**Exercise prompt:**
When you reach the line that contains "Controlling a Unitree", begin copying exactly, and continue through the last line of the data; no pictures belong in the copy.

**Dataset content:**
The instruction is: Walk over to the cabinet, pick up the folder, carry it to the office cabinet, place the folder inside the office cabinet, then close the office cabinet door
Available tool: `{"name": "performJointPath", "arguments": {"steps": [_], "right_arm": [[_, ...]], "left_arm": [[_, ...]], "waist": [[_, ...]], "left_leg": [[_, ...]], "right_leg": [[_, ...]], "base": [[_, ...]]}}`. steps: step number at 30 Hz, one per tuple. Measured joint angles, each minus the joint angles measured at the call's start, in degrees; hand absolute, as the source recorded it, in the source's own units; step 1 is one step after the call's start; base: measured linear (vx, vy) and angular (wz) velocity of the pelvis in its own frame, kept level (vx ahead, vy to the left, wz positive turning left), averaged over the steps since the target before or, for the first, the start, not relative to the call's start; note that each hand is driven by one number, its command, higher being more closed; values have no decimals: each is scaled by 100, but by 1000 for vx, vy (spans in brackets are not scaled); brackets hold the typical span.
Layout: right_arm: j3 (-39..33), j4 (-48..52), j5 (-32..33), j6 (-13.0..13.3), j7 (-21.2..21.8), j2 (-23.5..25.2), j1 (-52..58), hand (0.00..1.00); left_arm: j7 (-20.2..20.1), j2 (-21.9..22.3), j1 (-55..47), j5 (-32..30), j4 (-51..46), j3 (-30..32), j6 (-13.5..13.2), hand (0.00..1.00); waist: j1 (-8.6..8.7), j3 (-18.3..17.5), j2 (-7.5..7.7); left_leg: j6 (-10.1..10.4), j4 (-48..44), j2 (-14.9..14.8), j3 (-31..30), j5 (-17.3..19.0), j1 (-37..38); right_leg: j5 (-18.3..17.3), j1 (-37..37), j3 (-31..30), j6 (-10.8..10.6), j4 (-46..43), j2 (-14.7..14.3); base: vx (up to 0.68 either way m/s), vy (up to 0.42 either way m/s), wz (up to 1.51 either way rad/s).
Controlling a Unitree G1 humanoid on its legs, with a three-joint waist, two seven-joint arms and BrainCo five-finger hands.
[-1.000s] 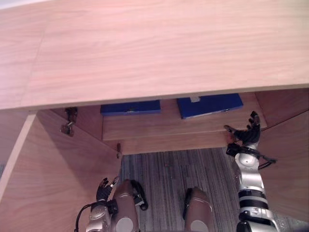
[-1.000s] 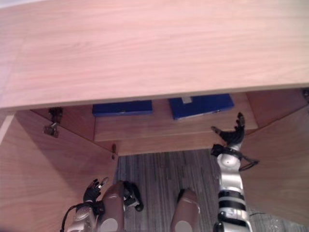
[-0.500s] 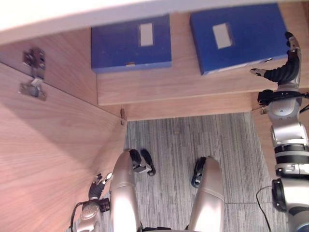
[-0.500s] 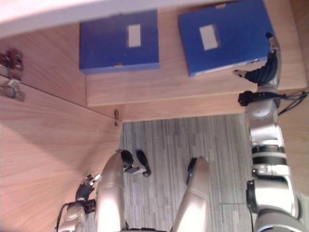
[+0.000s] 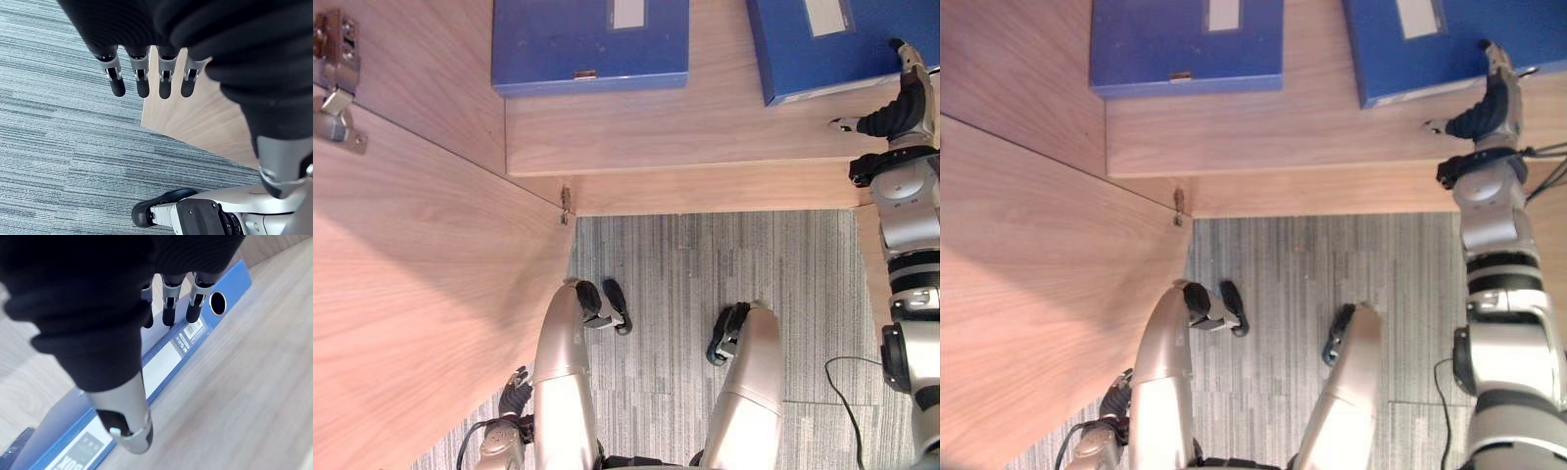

**Response box:**
Controlling a Unitree G1 humanoid on its legs, with a three-joint waist, two seven-joint arms and BrainCo five-finger hands.
[-1.000s] 
[-1.000s] 
[-0.500s] 
[-0.500s] 
[+0.000s] 

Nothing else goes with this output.